Information Extraction from a Set of Binary Indexes
When the sensor network is very heterogeneous or the domain knowledge is not clear to the data scientist, it may be hard to exactly define an outlier. The disclosed approach allows for the use of multiple indexes to classify the same information. Using more than one index, the user may define voting processes to decide if and when that information proceeds. Majority voting over several different criteria of outlier detection may result in a more robust outlier representation than using only one simple rule. A possible usage may consider a different weight per criteria according to an efficiency parameter (their coverage, for example) and do a weighted voting to determine the data condition (outlier or non-outlier).
Among other benefits, aspects of the present invention, outliers, patterns, and/or events can be detected in the continuously generated data (or data streams) that come from different types of sensors and electronic devices, for example, in the Internet-of-Things. Previously, outliers, patterns, and/or events were not easily identified since they are domain-dependent and not directly expressed. The disclosed database system learns from the user the necessary domain-related information to identify outliers, patterns, and/or events, which are implicitly present in the data. Once the definitions are learned, the database system can automatically annotate these desired elements at data ingestion time. Since data streams have a strong dynamic nature, users can optionally re-define what an outlier is and/or define new kinds of patterns and/or events of interest. Once annotated, the user can declaratively refer to outliers, patterns, and events anywhere in his or her query, which allows for faster and more accurate results in data analysis tasks.

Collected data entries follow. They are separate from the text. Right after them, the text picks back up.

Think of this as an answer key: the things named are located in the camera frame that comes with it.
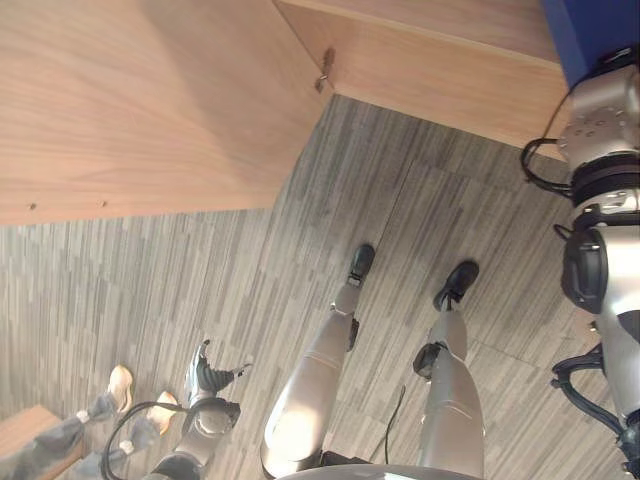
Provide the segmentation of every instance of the gray pants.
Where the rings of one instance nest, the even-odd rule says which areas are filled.
[[[39,475],[67,458],[82,440],[85,427],[91,423],[103,422],[112,418],[117,411],[115,401],[110,393],[100,395],[87,410],[88,421],[83,423],[74,415],[55,427],[41,433],[25,445],[19,452],[0,459],[0,480],[35,480]],[[109,453],[112,468],[124,465],[129,455],[147,448],[159,434],[146,416],[136,420],[131,430],[129,441],[133,450],[128,453],[122,448],[115,448]],[[100,475],[100,459],[102,452],[92,452],[73,466],[73,478],[102,478]]]

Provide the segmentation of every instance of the black cable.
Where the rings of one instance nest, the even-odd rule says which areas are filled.
[[[529,143],[527,143],[525,147],[522,149],[522,151],[520,152],[520,166],[522,167],[523,172],[527,176],[527,181],[533,183],[534,185],[536,185],[537,187],[543,190],[546,190],[551,193],[555,193],[556,195],[560,195],[565,198],[571,198],[571,185],[567,183],[550,182],[542,177],[539,177],[538,175],[536,175],[531,171],[529,164],[531,163],[531,160],[533,159],[533,155],[536,153],[540,145],[552,145],[557,143],[558,141],[557,139],[548,138],[547,135],[549,135],[549,132],[551,131],[551,127],[553,126],[553,122],[558,116],[560,109],[564,105],[564,102],[566,102],[567,99],[571,96],[575,88],[578,85],[580,85],[580,83],[587,80],[588,78],[591,78],[597,73],[598,73],[598,70],[596,68],[593,71],[584,75],[582,78],[580,78],[571,88],[569,88],[569,90],[567,90],[567,93],[564,94],[560,102],[558,102],[558,105],[556,105],[556,108],[553,110],[553,113],[551,114],[551,117],[549,118],[547,125],[544,127],[544,130],[542,131],[542,135],[540,135],[539,138],[531,140]]]
[[[559,223],[553,225],[553,231],[556,232],[556,235],[558,235],[565,242],[569,240],[569,237],[573,233],[573,230],[565,227],[564,225],[560,225]]]
[[[124,414],[124,416],[118,421],[116,428],[111,433],[109,440],[107,440],[107,444],[104,447],[104,451],[102,452],[102,458],[100,459],[100,474],[102,478],[105,480],[125,480],[123,478],[118,477],[113,470],[111,470],[111,465],[109,464],[109,452],[111,451],[111,444],[115,439],[116,435],[120,431],[120,429],[124,426],[127,421],[131,417],[133,417],[136,413],[141,412],[142,410],[146,410],[151,407],[162,407],[167,410],[173,410],[174,412],[189,412],[188,408],[184,408],[182,405],[174,405],[173,403],[161,403],[161,402],[140,402]]]
[[[624,429],[620,425],[618,418],[613,413],[584,397],[571,383],[571,374],[573,372],[591,369],[602,370],[602,367],[602,348],[601,345],[597,345],[585,355],[567,358],[554,365],[552,371],[557,375],[557,378],[551,381],[551,385],[561,389],[571,403],[619,436]]]
[[[400,405],[402,405],[402,399],[404,398],[404,394],[407,391],[407,386],[403,385],[402,389],[400,390],[400,397],[398,398],[398,403],[396,405],[395,410],[393,411],[393,414],[391,415],[391,418],[389,419],[389,423],[387,424],[387,430],[384,434],[384,463],[386,463],[387,465],[389,465],[389,432],[391,431],[391,426],[393,425],[393,422],[396,419],[396,416],[398,415],[398,410],[400,410]]]
[[[571,185],[567,183],[551,182],[547,179],[544,179],[533,173],[529,166],[531,160],[533,159],[534,153],[536,153],[536,150],[538,150],[538,147],[540,147],[540,145],[554,145],[556,142],[557,139],[547,138],[545,136],[531,140],[520,152],[520,166],[522,167],[522,171],[524,172],[524,174],[527,176],[528,182],[533,183],[535,186],[541,188],[542,190],[555,193],[556,195],[561,195],[565,198],[571,198]]]

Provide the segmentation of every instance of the wooden panel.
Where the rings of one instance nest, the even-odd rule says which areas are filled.
[[[460,309],[483,406],[486,478],[615,480],[611,432],[549,386],[551,365],[584,353],[578,311],[560,288],[571,202],[523,182],[516,149],[336,96],[273,210],[90,220],[0,228],[0,415],[35,399],[86,408],[113,365],[135,377],[135,401],[164,389],[184,401],[196,342],[214,365],[253,361],[222,392],[241,404],[209,479],[262,480],[259,444],[278,391],[327,314],[353,249],[377,257],[357,309],[325,447],[382,463],[416,460],[428,386],[411,369],[450,269],[472,256],[480,276]],[[557,178],[564,163],[539,159]],[[582,315],[582,321],[589,321]],[[600,372],[572,378],[611,408]],[[125,478],[141,478],[175,445],[182,418]],[[92,425],[92,448],[112,422]]]
[[[559,63],[539,0],[279,0]]]
[[[22,410],[0,423],[0,458],[16,453],[34,437],[60,423],[60,419],[42,405]],[[82,443],[63,461],[38,477],[50,480],[64,472],[82,455]]]
[[[269,206],[319,118],[269,0],[0,3],[0,223]]]
[[[336,92],[503,143],[521,147],[539,136],[566,90],[552,62],[295,5],[280,8],[316,62],[335,48]],[[562,112],[556,125],[564,118]],[[559,156],[551,148],[544,153]]]

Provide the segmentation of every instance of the tan shoe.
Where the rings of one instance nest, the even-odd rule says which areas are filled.
[[[133,403],[133,396],[131,395],[132,386],[133,375],[131,375],[129,369],[123,365],[116,365],[116,367],[111,370],[107,392],[113,395],[118,407],[118,413],[126,412],[131,408],[131,404]]]
[[[173,405],[178,405],[176,398],[167,391],[162,392],[156,401],[158,403],[171,403]],[[167,410],[162,407],[151,407],[147,413],[147,419],[153,424],[159,435],[164,435],[169,429],[171,417],[175,414],[176,412],[174,410]]]

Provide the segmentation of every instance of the metal bracket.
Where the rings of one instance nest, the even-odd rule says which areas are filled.
[[[324,89],[324,83],[329,78],[331,67],[333,66],[335,58],[336,51],[333,49],[333,47],[327,48],[327,50],[324,52],[324,57],[322,60],[322,75],[318,77],[315,83],[315,87],[318,93],[322,93],[322,90]]]

Aspects of the present invention are described herein with reference to flowchart illustrations and/or block diagrams of methods, apparatus (systems) and computer program products according to embodiments of the invention. It is to be appreciated that each block of the flowchart illustrations and/or block diagrams, and combinations of blocks in the flowchart illustrations and/or block diagrams, can be implemented by computer program instructions. These computer program instructions may be provided to a processor of a general purpose computer, special purpose computer, or other programmable data processing apparatus to produce a machine, such that the instructions, which execute via the processor of the computer or other programmable data processing apparatus, create means for implementing the functions/acts specified in the flowchart and/or block diagram block or blocks.

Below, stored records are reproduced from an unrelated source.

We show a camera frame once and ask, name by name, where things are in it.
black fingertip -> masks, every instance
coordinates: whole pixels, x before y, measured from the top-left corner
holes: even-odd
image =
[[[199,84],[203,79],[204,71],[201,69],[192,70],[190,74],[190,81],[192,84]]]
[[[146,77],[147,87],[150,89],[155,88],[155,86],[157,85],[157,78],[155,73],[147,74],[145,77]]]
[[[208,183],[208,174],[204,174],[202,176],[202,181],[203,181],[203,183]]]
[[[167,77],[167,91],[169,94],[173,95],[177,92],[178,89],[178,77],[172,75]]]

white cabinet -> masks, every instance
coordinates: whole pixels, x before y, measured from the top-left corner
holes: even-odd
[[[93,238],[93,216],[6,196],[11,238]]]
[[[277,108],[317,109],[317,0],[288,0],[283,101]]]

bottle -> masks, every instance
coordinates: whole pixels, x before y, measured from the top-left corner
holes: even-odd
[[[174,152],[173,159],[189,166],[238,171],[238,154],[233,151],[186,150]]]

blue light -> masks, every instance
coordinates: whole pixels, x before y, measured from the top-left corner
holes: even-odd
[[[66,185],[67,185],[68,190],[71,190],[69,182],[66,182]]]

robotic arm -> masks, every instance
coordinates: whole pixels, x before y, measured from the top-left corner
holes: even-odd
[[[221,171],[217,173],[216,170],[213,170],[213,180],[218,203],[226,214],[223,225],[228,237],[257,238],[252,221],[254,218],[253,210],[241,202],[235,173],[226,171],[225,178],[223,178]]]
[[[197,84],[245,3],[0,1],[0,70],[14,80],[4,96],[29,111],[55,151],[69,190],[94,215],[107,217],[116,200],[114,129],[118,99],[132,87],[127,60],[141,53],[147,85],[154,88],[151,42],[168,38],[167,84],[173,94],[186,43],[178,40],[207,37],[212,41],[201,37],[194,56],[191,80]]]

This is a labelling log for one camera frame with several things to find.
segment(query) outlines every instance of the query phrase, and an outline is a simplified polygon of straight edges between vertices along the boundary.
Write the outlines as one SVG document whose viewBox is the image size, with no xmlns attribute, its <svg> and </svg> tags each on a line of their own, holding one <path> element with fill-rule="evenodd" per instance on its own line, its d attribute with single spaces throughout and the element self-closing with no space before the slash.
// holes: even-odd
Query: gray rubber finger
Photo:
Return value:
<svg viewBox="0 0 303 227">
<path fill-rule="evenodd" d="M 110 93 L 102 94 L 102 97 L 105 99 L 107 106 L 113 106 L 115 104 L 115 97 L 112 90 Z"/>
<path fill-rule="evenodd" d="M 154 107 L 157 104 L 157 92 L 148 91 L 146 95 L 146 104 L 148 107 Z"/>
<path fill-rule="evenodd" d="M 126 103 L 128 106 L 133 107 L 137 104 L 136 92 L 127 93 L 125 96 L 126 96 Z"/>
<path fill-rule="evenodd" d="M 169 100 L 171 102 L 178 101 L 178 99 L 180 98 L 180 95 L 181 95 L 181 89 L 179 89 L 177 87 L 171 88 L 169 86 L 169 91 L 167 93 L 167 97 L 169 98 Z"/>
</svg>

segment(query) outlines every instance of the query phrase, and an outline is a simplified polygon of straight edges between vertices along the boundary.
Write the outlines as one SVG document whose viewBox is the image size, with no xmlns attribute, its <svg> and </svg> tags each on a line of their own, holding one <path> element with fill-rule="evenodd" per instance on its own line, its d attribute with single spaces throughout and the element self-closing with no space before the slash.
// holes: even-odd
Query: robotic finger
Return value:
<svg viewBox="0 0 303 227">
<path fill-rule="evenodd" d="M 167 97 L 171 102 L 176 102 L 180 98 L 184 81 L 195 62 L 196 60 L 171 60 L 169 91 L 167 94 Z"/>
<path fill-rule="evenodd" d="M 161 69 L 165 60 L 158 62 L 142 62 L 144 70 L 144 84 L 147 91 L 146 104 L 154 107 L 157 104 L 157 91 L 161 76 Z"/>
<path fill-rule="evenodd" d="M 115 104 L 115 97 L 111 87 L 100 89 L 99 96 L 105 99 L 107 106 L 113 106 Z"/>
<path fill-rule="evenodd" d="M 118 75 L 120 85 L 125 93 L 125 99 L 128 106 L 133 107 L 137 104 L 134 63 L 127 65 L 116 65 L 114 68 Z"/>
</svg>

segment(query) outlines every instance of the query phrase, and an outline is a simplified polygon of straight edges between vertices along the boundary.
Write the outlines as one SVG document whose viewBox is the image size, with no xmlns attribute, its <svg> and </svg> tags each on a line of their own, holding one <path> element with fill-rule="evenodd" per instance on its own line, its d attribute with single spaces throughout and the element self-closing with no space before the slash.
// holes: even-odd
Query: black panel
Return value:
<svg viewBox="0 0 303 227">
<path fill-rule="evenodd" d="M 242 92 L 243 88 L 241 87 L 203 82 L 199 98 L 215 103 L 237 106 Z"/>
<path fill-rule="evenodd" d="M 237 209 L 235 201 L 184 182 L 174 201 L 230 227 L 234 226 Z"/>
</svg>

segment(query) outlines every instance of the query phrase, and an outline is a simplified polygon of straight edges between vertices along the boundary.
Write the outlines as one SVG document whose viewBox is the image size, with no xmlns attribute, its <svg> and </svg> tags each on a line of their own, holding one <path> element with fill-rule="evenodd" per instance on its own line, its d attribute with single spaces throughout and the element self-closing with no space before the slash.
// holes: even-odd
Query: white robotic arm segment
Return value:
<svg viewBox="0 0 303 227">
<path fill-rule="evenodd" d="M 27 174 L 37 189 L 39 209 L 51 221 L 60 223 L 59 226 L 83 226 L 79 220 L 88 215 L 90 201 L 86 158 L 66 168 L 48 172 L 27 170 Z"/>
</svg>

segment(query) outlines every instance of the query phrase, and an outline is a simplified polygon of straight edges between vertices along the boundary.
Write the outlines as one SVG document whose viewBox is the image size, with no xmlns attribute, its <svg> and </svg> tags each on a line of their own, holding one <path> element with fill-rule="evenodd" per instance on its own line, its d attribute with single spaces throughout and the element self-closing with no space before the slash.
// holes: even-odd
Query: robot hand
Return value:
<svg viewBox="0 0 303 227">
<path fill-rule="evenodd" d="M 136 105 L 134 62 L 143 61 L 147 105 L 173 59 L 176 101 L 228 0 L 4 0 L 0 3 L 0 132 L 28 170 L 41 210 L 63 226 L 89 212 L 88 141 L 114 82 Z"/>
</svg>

As further described herein, such computer program instructions may also be stored in a computer readable medium that can direct a computer, other programmable data processing apparatus, or other devices to function in a particular manner, such that the instructions stored in the computer readable medium produce an article of manufacture including instructions which implement the function/act specified in the flowchart and/or block diagram block or blocks. Accordingly, as further detailed below, at least one embodiment of the invention includes an article of manufacture tangibly embodying computer readable instructions which, when implemented, cause a computer to carry out techniques described herein. An article of manufacture, a computer program product or a computer readable storage medium, as used herein, is not to be construed as being transitory signals, such as electromagnetic waves.
The computer program instructions may also be loaded onto a computer or other devices to cause a series of operational steps to be performed on the computer, other programmable apparatus or other devices to produce a computer implemented process such that the instructions which execute on the computer or other programmable apparatus provide processes for implementing the functions/acts specified in the flowchart and/or block diagram block or blocks.
The flowchart and block diagrams in the figures illustrate the architecture, functionality, and operation of possible implementations of systems, methods and computer program products according to various embodiments of the present invention. In this regard, each block in the flowchart or block diagrams may represent a module, component, segment, or portion of code, which comprises at least one executable instruction for implementing the specified logical function(s). It should be noted that the functions noted in the block may occur out of the order noted in the figures.
Accordingly, the techniques described herein can include providing a system, wherein the system includes distinct software modules, each being embodied on a tangible computer-readable recordable storage medium (for example, all modules embodied on the same medium, or each modules embodied on a different medium). The modules can run, for example, on a hardware processor, and the techniques detailed herein can be carried out using the distinct software modules of the system executing on a hardware processor.
Additionally, the techniques detailed herein can also be implemented via a computer program product that includes computer useable program code stored in a computer readable storage medium in a data processing system, wherein the computer useable program code was downloaded over a network from a remote data processing system. The computer program product can also include, for example, computer useable program code that is stored in a computer readable storage medium in a server data processing system, wherein the computer useable program code is downloaded over a network to a remote data processing system for use in a computer readable storage medium with the remote system.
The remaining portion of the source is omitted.